Date: Fri Mar 12 2004 10:43
trotsky (frustrated@XAU) ID#377387:
Copyright © 2002 trotsky/Kitco Inc. All rights reserved
what the XAU doesn't tell you however is that a handful of mid tiers and majors are already at new lows for the move - which is exactly the opposite of what one sees during the bull phases, where a handful of stocks usually makes new highs in advance of the indices.
anyway, i think a shake-out is a good thing, but only if it manages to damage the bullish complacency. no evidence of that so far unfortunately.

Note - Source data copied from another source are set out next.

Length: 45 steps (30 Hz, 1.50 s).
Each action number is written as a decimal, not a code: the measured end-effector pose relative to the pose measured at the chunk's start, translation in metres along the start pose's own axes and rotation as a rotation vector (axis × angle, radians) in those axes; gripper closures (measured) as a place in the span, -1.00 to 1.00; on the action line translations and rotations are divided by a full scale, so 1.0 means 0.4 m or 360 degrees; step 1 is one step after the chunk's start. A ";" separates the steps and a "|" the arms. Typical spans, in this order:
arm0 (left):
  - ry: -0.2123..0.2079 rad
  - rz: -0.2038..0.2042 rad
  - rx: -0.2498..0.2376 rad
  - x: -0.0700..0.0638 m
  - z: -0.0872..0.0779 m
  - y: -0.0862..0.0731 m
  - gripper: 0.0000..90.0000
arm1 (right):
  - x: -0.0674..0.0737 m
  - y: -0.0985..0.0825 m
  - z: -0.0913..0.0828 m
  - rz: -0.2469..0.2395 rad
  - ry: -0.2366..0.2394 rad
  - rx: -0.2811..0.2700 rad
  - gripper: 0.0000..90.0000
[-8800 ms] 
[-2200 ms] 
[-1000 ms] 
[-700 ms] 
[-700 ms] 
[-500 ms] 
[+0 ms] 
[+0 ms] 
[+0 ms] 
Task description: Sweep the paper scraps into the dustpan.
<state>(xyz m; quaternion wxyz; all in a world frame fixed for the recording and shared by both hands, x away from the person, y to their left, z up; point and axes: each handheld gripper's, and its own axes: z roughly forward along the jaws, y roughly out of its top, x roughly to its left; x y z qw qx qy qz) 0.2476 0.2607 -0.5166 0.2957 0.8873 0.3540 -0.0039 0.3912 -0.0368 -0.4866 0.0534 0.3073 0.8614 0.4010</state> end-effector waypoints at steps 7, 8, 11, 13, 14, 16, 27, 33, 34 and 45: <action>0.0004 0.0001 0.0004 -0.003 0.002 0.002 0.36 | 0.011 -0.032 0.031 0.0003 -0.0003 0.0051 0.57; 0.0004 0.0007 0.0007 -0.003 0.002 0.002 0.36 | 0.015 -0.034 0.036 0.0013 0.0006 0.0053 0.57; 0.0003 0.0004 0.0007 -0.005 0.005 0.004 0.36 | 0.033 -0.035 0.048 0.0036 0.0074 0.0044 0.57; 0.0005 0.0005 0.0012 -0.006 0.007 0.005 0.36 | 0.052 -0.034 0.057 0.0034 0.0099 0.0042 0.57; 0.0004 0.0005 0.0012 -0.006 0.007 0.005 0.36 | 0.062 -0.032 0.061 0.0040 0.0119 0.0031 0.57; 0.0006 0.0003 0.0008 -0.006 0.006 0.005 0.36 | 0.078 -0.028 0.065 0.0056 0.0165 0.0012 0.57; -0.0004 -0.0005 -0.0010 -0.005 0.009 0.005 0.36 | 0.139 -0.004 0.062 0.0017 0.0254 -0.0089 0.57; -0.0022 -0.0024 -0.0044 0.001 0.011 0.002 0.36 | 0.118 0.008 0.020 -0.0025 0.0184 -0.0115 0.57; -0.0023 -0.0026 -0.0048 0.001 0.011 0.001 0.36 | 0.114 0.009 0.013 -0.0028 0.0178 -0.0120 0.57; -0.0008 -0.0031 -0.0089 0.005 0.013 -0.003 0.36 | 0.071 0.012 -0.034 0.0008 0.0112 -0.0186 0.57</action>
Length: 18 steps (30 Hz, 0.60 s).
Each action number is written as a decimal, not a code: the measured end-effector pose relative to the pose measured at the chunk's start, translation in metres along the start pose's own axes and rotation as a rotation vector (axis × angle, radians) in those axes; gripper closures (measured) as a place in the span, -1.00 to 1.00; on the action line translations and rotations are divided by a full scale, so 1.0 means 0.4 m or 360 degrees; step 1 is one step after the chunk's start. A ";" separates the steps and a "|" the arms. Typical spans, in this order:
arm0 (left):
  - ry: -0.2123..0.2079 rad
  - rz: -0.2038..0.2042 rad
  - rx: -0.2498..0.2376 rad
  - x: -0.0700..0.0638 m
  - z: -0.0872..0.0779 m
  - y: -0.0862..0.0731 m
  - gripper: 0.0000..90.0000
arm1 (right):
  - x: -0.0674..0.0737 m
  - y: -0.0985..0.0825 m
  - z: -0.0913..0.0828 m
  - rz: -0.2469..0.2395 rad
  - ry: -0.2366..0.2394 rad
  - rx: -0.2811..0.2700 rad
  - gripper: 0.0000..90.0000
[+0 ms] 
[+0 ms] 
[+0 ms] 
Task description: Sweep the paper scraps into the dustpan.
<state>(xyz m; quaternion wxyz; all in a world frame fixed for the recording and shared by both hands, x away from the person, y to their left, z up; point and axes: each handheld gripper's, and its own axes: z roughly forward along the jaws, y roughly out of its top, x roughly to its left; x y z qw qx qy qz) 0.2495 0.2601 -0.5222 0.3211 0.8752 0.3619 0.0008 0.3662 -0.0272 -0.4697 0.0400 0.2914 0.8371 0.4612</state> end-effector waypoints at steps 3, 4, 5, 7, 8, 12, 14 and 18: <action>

Date: Fri Mar 12 2004 10:35
trotsky (Todd@why do pm stocks lead the metals?) ID#377387:
Copyright © 2002 trotsky/Kitco Inc. All rights reserved
i think that can be easily explained - the same hedge funds that play the COMEX gold contracts also play the pm stocks, and buy and sell pm stocks before they buy and sell positions at the COMEX. then there are OTHER market participants closer to the action than we are, who also know about this, and when they see certain interests buying or selling pm stocks, they follow their lead and do the same. this is imo why the pm stocks always lead the metals.

Date: Fri Mar 12 2004 10:27
trotsky (PoG) ID#377387:
Copyright © 2002 trotsky/Kitco Inc. All rights reserved
a fall towards say the low 380's would actually be a good thing...it might shatter the complacency here a bit, plus it would serve to wash out the weak hand speculator long positions at the COMEX...as an aside, the pm stocks are already discounting such a fall imo.